A un año del incendio Confluencia, que afectó más de 2.500 hectáreas de bosque dentro del Área Natural Protegida Río Azul- Lago Escondido (ANPRALE), en El Bolsón, Río Negro avanza con acciones concretas para recuperar el ambiente y reducir riesgos futuros.
La Secretaría de Ambiente y Cambio Climático, junto al SPLIF, el Servicio Forestal Andino y pobladores de la zona, detectó una regeneración avanzada de pino insigne (Pinus radiata) en sectores quemados y su dispersión hacia áreas de bosque nativo. Frente a esta situación, se puso en marcha una prueba piloto de intervención a gran escala sobre unas tres hectáreas, con tareas de extracción manual, remoción y monitoreo permanente.

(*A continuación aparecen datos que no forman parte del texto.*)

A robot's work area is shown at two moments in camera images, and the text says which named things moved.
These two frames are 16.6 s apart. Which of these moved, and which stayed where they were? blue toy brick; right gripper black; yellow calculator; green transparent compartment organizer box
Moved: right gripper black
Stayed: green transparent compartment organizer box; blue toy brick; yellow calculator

La iniciativa forma parte de una estrategia provincial de manejo post incendio que busca disminuir la presencia de especies exóticas invasoras, reducir la carga de combustible vegetal y favorecer la recuperación progresiva del bosque nativo. Además, permitirá generar información técnica clave para mejorar futuras acciones de control y brindar recomendaciones concretas a comunidades locales.
El proyecto comenzó en abril con relevamientos y monitoreos iniciales, y continuó con dos jornadas de trabajo conjunto que reunieron a más de 40 personas, entre guardas ambientales, combatientes de incendios forestales y equipos técnicos.
Tras los incendios ocurridos en la región, creció la preocupación por el avance de especies exóticas como el pino, que encuentran condiciones favorables luego del fuego y generan paisajes con alta carga combustible. Esta situación no solo afecta la biodiversidad del bosque andino, sino que también incrementa el riesgo de nuevos focos.
En este contexto, se sostiene una política activa de gestión ambiental y prevención, fortaleciendo el trabajo territorial y la articulación institucional para proteger los recursos naturales y acompañar a las comunidades locales con herramientas concretas.